Description of the task: I'd like the full listing transcribed exactly, with no images included.

Dataset extract:
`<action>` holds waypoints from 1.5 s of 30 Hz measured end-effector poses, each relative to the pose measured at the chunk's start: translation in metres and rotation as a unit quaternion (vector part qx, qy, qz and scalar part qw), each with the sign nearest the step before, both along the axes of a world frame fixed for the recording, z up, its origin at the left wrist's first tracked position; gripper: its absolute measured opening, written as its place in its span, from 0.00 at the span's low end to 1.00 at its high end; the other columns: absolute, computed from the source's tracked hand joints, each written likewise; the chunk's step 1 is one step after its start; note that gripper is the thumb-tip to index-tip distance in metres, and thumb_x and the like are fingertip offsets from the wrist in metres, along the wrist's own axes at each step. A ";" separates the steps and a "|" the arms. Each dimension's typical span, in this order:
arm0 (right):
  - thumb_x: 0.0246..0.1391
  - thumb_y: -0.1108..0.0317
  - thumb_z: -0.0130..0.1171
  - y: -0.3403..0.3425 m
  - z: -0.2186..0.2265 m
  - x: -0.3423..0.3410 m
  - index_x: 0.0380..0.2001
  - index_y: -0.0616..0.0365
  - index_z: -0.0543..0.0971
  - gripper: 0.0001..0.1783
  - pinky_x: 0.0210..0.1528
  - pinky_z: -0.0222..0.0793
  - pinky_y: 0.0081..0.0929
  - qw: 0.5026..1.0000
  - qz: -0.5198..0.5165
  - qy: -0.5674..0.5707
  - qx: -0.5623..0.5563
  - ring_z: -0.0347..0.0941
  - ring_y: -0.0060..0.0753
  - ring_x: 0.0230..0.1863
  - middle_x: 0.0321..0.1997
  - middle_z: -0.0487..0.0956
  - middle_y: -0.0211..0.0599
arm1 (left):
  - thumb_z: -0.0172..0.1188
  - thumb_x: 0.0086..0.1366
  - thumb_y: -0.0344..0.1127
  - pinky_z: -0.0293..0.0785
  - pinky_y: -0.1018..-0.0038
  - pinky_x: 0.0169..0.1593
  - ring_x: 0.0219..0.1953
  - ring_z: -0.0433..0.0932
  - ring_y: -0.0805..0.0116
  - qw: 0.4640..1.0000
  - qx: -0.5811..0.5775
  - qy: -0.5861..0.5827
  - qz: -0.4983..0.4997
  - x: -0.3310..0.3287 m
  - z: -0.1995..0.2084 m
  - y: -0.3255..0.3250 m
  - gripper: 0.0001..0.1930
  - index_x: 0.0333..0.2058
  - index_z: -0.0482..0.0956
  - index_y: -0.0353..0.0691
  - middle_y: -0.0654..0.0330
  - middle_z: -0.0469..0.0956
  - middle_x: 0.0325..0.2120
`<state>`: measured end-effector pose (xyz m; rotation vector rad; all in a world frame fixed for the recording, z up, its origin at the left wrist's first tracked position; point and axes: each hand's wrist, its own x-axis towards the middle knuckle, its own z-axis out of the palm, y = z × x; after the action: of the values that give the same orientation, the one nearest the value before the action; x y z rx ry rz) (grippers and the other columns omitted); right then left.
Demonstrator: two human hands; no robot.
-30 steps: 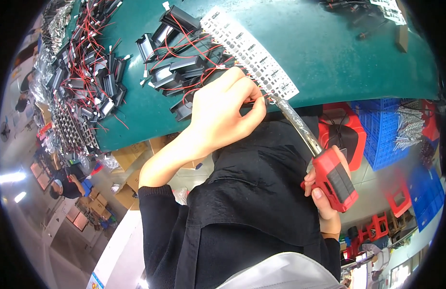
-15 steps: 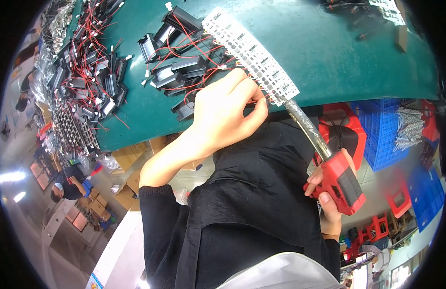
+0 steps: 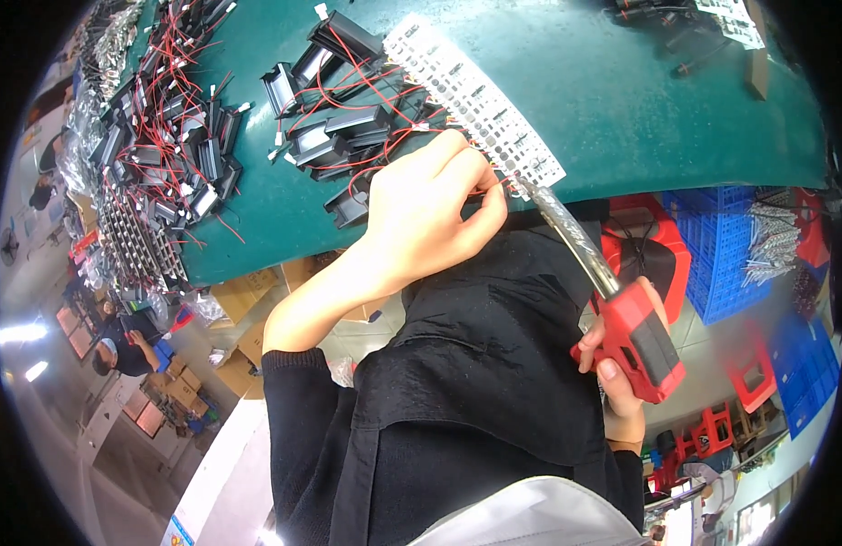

Response to the exercise:
`<action>` holds waypoints from 1.5 s of 30 Hz measured end-effector poses, each relative to the pose measured at the chunk's start: translation in metres and rotation as a unit quaternion (vector part qx, qy, qz and scalar part qw), each with the sign nearest the step before, both along the axes of a world frame fixed for the recording, z up, its origin at the left wrist's first tracked position; gripper: its absolute measured opening, written as its place in its span, from 0.00 at the span's low end to 1.00 at its high end; the other columns: absolute, computed from the source's tracked hand joints, each written likewise; the chunk's step 1 is one step after its start; note that gripper is the thumb-tip to index-tip distance in metres, and thumb_x and the like are fingertip offsets from the wrist in metres, along the wrist's own axes at each step. A ";" separates the steps and a "|" the arms. Each dimension's typical span, in this order:
arm0 (right):
  - thumb_x: 0.0246..0.1391
  - thumb_y: -0.1108..0.0317
  - thumb_z: -0.0130..0.1171
  - y: -0.3403..0.3425 m
  - z: -0.2186..0.2265 m
  - x: -0.3423..0.3410 m
  - index_x: 0.0380..0.2001
  - index_y: -0.0616..0.0365
  - index_z: -0.0543..0.0971
  - gripper: 0.0001..0.1783
  - pinky_x: 0.0210..0.1528
  - pinky_z: -0.0222..0.0793
  - pinky_y: 0.0081..0.0929
  - qw: 0.5026..1.0000
  - qz: -0.5198..0.5165
  - qy: -0.5674..0.5707
  - qx: -0.5623..0.5563
  - ring_z: -0.0347..0.0941
  - ring_y: -0.0060..0.0753
  - ring_x: 0.0230..0.1863
  - middle_x: 0.0321..0.1997
  - middle_z: -0.0487..0.0956
  - middle_y: -0.0211..0.0599
arm1 (left):
  - thumb_z: -0.0172..0.1188
  - thumb_x: 0.0086..0.1366
  - thumb_y: -0.0344..0.1127
  - pinky_z: -0.0293..0.0785
  - pinky_y: -0.1018..-0.0038
  - pinky_x: 0.0169..0.1593
  - ring_x: 0.0219..0.1953
  - ring_z: -0.0433..0.0932
  - ring_y: -0.0805..0.0116
  - qw: 0.4640..1.0000
  - qx: -0.5811..0.5775
  - qy: -0.5861..0.5827
  - qz: -0.4983..0.4997
  - x: -0.3310..0.3287 m
  - z: -0.1995..0.2084 m
  - y: -0.3255..0.3250 m
  - gripper: 0.0001..0.1930
  - index_x: 0.0333..0.2058
  - index_z: -0.0482..0.0956
  - index_y: -0.0353..0.0691
  - middle_y: -0.0654..0.0330
  - middle_z: -0.0469..0.0956
  - middle_x: 0.0325..0.2120
`<state>`: measured end-effector pose (xyz m; rotation vector rad; all in a world frame fixed for the recording, z up, its origin at the left wrist's first tracked position; point and axes: each hand's wrist, its own x-axis towards the middle knuckle, its own z-axis out of the palm, y = z × x; after the action: of the values that give the same orientation, the one nearest the value before the action; x y z rx ry rz) (grippers and the other columns omitted); right then left.
Demonstrator: two human hands; no robot.
-30 steps: 
-15 steps: 
+0 steps: 

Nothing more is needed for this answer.